1: The objective of this test was to estimate the toxicity of hydroxypropylated .beta.-cyclodextrin to Zebrafish (Brachydanio rerio) under static conditions following the procedures outlined in ABC Protocol No. EEC C1 for ABC Study Number 43997. The test was designed to yield LC50 values following 24, 48, 72, and 96 hours of exposure and a no-observed effect concentration (NOEC), if possible. The definitive test was conducted from June 23, 1997, to June 27, 1997.

The definitive study was conducted as a limit test using the nominal test concentration of 1000 mg/L of hydroxypropylated .beta.-cyclodextrin along with a control. Twenty fish (ten fish in each of the two replicates) were exposed to the control and test concentration. Samples for analytical confirmation were collected from each test replicate at 0 and 96 hours during the definitive test. The mean measured test concentration for samples analyzed at 0 and 96 hours was 1131 mg/L, representing 113% of the 1000 mg/L nominal test concentration.

Water quality parameters of temperature, dissolved oxygen, and pH were measured throughout the study and were within acceptable limits. The temperature of the test solutions ranged from 22.4 to 23.4°C and the dissolved oxygen levels ranged from 5.1 to 8.2 mg/L. The pH of the test solutions ranged from 7.8 to 8.4.

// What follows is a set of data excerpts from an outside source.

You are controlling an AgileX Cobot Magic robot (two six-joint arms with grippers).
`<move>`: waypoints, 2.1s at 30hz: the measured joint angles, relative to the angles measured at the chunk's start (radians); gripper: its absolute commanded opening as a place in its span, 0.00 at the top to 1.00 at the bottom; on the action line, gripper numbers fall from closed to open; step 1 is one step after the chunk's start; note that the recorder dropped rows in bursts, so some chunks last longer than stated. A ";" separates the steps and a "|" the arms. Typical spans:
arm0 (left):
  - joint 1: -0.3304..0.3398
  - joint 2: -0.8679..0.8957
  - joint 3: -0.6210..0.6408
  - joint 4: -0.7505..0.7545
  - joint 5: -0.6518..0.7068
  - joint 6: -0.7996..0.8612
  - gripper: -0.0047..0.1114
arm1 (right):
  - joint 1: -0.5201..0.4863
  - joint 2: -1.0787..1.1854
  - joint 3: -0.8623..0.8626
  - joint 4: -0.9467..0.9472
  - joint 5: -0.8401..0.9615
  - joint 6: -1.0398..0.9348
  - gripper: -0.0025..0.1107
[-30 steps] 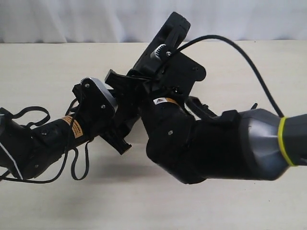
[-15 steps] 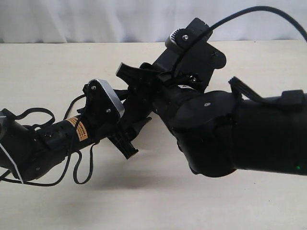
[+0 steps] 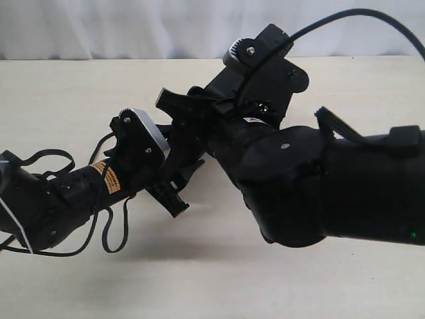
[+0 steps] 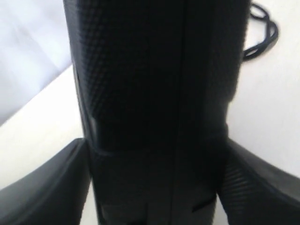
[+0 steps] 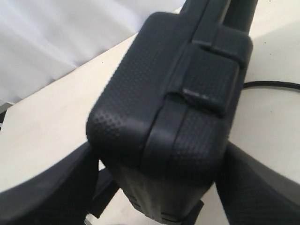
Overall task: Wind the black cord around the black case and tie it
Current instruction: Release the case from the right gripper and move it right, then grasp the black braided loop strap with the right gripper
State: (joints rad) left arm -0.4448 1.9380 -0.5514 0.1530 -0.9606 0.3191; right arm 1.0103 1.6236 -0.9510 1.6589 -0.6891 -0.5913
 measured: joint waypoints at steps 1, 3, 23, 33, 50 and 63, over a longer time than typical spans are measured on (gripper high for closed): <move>0.002 0.000 0.000 -0.015 0.020 0.002 0.96 | 0.002 -0.003 -0.003 -0.013 -0.005 0.000 0.24; 0.004 0.007 0.000 -0.042 0.058 0.002 0.96 | 0.002 -0.012 -0.009 -0.028 -0.005 0.000 0.14; 0.003 0.012 0.000 -0.126 0.077 0.001 0.96 | -0.316 -0.448 0.166 0.090 -0.013 -0.825 0.40; 0.003 0.012 0.000 -0.237 0.075 -0.001 0.96 | -0.583 -0.404 0.239 0.093 0.095 -0.830 0.94; 0.003 0.012 0.000 -0.258 0.071 -0.001 0.96 | -0.600 -0.125 0.246 0.093 0.159 -0.612 0.94; 0.003 0.012 0.000 -0.285 0.068 -0.001 0.96 | -0.600 0.069 0.241 0.091 0.315 -0.426 0.44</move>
State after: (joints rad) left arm -0.4415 1.9496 -0.5514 -0.1318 -0.8930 0.3183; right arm 0.4102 1.6929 -0.7104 1.7499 -0.3746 -1.0170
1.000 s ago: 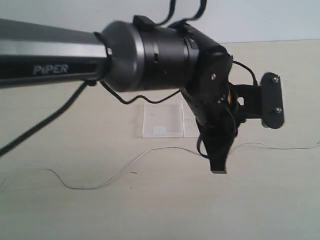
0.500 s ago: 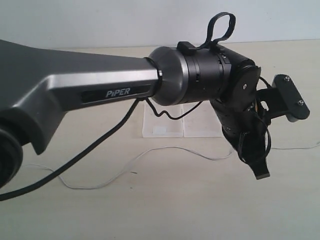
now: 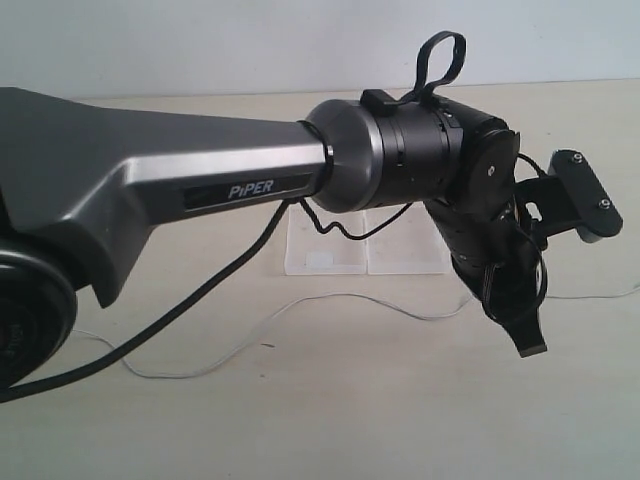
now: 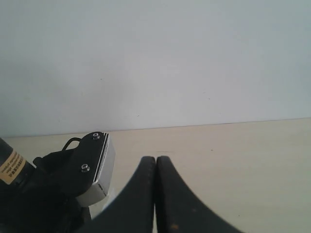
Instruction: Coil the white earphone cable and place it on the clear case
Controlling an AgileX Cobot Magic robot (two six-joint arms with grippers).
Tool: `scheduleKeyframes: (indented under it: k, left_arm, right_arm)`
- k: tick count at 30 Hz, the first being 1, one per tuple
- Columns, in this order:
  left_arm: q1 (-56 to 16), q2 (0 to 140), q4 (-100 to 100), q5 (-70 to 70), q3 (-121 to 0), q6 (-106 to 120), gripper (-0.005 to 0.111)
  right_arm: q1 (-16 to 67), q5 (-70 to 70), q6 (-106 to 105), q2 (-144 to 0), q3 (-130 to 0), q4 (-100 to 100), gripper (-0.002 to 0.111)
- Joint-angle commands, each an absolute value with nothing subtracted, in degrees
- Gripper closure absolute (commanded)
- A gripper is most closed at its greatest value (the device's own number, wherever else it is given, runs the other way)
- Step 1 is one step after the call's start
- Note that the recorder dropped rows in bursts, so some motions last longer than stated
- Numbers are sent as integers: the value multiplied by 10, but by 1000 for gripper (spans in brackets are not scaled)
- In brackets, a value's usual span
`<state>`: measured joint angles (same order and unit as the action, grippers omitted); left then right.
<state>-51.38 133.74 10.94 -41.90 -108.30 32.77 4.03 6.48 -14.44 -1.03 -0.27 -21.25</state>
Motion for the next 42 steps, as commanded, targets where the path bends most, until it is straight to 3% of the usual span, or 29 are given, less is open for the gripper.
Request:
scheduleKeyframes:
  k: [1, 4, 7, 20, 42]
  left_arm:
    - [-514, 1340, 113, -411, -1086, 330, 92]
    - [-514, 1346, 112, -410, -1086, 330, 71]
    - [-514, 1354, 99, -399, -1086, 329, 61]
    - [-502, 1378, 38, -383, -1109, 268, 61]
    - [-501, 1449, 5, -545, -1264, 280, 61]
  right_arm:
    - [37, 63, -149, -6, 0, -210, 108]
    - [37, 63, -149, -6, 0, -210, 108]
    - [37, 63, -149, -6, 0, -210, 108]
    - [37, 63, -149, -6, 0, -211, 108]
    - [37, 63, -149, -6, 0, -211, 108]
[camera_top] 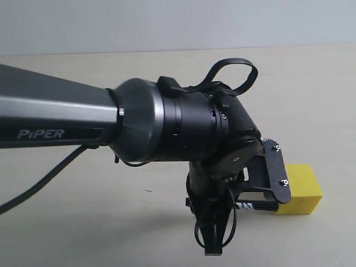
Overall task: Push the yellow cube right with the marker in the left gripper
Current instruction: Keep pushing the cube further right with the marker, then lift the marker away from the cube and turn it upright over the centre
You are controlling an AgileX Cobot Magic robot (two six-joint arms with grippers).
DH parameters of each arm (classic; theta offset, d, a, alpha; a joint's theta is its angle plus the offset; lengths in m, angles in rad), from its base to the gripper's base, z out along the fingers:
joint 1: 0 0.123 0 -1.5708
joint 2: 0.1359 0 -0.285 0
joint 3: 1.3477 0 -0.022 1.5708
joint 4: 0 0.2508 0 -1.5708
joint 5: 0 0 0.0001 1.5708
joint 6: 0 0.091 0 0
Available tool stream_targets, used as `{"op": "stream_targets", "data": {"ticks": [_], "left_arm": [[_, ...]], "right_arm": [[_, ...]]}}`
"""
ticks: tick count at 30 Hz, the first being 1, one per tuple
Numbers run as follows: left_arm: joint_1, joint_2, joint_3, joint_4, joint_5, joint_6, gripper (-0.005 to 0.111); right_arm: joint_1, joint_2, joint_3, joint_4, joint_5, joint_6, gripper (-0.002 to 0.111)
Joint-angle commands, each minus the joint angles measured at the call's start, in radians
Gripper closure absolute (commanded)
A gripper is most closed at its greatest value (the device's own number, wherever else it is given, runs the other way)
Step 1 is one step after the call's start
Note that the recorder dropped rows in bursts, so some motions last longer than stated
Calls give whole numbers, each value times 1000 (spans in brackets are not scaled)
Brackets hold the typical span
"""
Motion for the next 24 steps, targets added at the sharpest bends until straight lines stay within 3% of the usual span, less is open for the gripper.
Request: {"op": "stream_targets", "data": {"ticks": [1, 9, 17, 19, 21, 24], "left_arm": [[15, -3, -7, 56, 160, -73, 107], [20, -35, 15, 103, 204, -112, 107], [69, -151, 64, 152, 210, -313, 107], [94, -178, 66, 158, 188, -432, 107], [164, -203, 66, 153, 161, -718, 107], [238, -187, 66, 119, 215, -917, 107]], "right_arm": [[3, -5, 5, -1, -6, 0, 108], [3, -5, 5, -1, -6, 0, 108], [3, -5, 5, -1, -6, 0, 108], [3, -5, 5, -1, -6, 0, 108], [3, -5, 5, -1, -6, 0, 108], [3, -5, 5, -1, -6, 0, 108]]}}
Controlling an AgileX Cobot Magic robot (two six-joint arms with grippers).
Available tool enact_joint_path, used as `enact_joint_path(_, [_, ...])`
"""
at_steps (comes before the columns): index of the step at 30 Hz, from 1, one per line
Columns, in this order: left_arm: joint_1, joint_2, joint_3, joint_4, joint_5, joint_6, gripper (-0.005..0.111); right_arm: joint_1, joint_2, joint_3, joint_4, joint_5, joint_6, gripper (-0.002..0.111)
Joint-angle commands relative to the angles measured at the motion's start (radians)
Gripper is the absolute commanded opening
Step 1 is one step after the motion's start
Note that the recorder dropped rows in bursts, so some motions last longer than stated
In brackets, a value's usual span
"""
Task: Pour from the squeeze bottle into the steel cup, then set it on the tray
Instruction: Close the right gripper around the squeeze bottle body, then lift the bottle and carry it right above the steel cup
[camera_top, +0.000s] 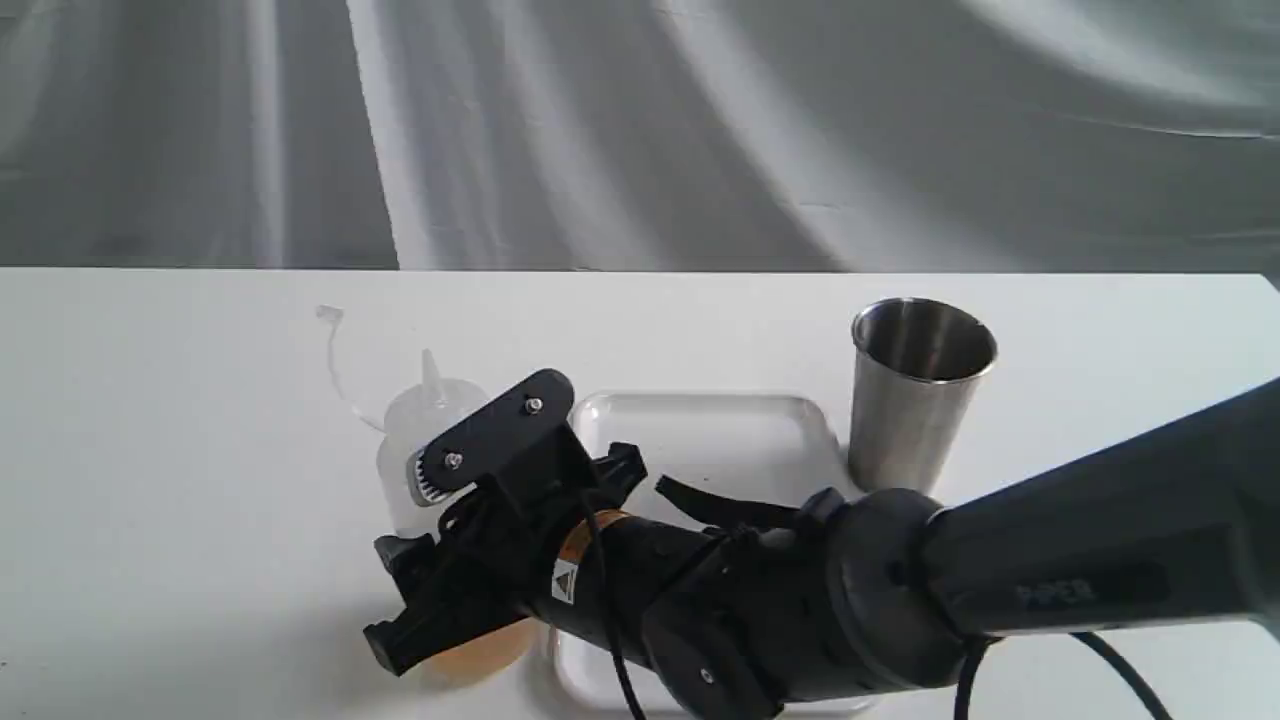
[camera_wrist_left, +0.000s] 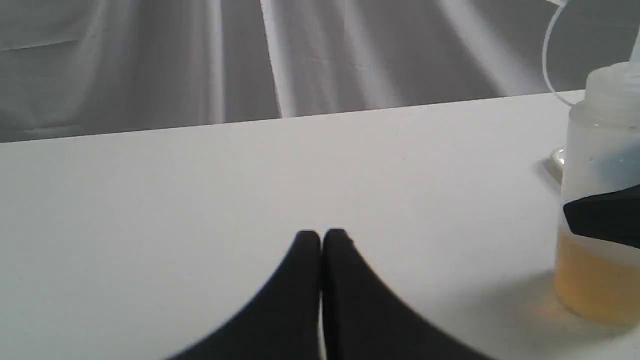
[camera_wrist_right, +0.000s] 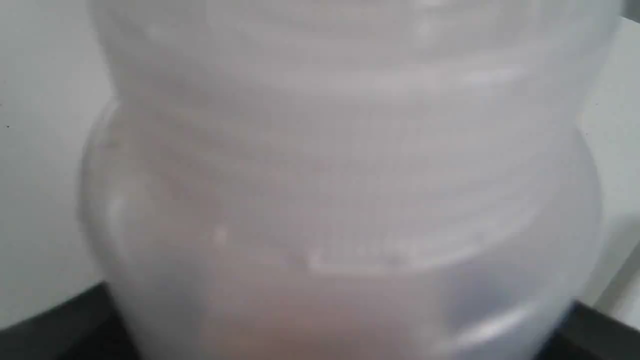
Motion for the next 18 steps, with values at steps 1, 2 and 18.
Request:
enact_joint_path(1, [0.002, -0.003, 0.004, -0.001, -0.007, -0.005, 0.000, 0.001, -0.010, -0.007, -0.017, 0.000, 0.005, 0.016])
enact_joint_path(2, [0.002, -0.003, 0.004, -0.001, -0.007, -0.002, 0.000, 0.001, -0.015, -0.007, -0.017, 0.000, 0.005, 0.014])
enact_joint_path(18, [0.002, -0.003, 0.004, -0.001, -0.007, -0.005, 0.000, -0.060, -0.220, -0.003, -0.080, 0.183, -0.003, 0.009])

All fish in the control and 1000 mg/L nominal test concentration were normal during the study with no observed abnormal effects or mortality. The 24-, 48-, 72-, and 96-hour LC50 values for hydroxypropylated .beta.-cyclodextrin to Zebrafish (Brachydanio rerio) were all estimated to be greater than the mean measured test concentration of 1131 mg/L. The 96-hour NOEC was determined to be >= 1131 mg/L which was based on the lack of abnormal effects and mortality at this concentration. A slope of the 96-hour dose-response line could not be calculated since the study was conducted as a limit test.All results were based on the mean measured concentration.

 

2: The acute toxicity of hydroxypropylated .beta.-cyclodextrin in the Bluegill sunfish (Lepomis macrochirus) was investigated in a static fish test.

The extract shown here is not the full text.